Task to complete
The word "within" marks the lines you need; copy each of them from the data.

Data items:
*** Begin section ***
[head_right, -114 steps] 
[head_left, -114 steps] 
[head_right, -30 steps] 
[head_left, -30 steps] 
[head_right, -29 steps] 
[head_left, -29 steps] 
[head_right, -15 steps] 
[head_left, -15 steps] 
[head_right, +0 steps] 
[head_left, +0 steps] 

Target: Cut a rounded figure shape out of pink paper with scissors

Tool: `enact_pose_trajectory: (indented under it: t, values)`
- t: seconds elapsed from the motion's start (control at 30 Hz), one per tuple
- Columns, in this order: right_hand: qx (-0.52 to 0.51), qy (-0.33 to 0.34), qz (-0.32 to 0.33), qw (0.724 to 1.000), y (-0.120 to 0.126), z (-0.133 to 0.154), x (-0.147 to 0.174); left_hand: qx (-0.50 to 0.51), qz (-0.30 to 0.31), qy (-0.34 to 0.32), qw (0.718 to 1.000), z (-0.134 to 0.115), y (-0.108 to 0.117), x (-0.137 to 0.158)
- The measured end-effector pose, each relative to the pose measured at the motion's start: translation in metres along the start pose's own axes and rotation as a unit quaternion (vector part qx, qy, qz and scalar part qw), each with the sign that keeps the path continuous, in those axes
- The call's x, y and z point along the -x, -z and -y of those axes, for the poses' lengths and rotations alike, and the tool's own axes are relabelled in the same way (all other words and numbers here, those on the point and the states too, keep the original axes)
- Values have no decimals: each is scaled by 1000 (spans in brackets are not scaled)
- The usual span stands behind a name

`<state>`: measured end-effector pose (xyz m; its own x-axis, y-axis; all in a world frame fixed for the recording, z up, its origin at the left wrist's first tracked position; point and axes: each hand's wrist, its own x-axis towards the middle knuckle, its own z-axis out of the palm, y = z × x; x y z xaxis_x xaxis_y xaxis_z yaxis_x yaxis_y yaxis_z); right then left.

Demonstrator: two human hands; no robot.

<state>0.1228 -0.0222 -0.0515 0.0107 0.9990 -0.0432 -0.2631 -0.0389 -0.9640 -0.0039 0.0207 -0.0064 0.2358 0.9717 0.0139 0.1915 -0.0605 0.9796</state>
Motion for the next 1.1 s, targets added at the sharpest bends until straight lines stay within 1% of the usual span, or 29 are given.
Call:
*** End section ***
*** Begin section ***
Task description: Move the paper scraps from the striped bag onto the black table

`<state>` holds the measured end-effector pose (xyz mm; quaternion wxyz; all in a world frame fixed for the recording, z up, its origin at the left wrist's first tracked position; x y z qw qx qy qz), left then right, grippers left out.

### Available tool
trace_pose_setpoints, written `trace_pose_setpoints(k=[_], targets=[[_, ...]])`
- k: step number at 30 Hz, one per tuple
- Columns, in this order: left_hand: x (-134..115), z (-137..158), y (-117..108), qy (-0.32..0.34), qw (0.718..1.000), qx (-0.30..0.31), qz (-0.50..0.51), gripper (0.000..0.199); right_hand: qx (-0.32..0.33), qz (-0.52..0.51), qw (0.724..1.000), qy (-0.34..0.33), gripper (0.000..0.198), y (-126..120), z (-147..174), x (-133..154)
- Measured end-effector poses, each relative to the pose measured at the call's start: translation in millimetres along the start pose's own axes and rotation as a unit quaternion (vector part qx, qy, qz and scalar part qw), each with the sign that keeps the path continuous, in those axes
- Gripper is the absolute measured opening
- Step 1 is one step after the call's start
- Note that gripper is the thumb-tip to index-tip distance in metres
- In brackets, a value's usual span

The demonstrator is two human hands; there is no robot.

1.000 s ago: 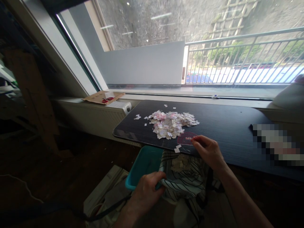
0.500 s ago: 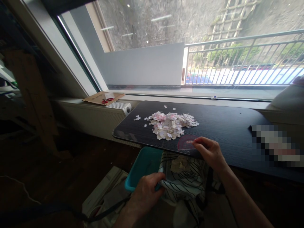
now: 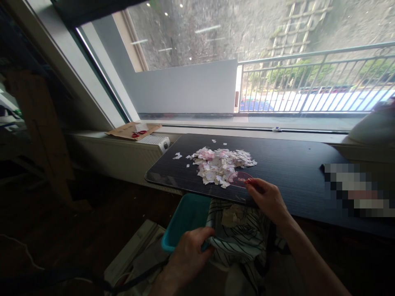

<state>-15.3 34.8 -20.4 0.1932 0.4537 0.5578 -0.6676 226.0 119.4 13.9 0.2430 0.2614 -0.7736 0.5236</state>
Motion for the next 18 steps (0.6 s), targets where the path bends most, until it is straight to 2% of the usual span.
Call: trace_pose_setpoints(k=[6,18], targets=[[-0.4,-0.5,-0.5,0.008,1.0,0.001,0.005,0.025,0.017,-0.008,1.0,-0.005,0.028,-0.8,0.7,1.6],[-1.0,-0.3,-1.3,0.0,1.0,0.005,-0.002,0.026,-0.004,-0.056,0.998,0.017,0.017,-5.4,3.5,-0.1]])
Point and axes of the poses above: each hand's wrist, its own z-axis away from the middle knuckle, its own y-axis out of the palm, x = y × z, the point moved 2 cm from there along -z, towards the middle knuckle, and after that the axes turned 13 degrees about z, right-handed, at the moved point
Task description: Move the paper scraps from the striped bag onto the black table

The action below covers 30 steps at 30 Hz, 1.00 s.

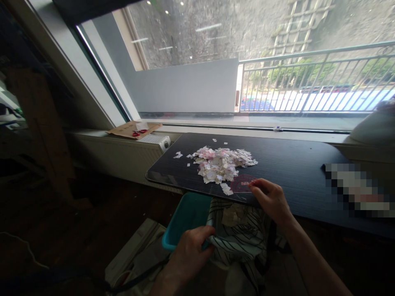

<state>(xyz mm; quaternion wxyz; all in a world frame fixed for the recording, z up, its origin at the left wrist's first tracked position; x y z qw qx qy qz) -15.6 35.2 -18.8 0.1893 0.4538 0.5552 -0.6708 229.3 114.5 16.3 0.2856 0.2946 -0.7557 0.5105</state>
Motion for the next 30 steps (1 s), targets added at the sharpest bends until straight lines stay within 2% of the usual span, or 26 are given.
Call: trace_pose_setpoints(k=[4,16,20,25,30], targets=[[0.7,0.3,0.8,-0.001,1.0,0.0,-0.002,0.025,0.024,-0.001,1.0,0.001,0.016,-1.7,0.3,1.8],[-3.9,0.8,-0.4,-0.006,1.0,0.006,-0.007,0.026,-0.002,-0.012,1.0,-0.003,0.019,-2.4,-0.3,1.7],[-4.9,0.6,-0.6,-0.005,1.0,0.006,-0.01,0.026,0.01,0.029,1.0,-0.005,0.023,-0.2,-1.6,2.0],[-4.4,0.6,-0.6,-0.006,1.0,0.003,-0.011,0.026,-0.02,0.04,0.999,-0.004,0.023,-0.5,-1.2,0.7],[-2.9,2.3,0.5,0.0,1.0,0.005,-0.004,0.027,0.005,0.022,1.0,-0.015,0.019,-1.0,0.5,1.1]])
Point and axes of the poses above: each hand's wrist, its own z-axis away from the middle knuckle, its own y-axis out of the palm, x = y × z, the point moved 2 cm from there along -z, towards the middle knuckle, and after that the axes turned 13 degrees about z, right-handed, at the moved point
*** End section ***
Answer for this exercise
Motion for the next 1.1 s, targets added at the sharpest bends until straight lines stay within 1% of the usual span, or 29 are given.
Motion for the next 30 steps (1 s), targets added at the sharpest bends until straight lines stay within 2% of the usual span, or 26 are given.

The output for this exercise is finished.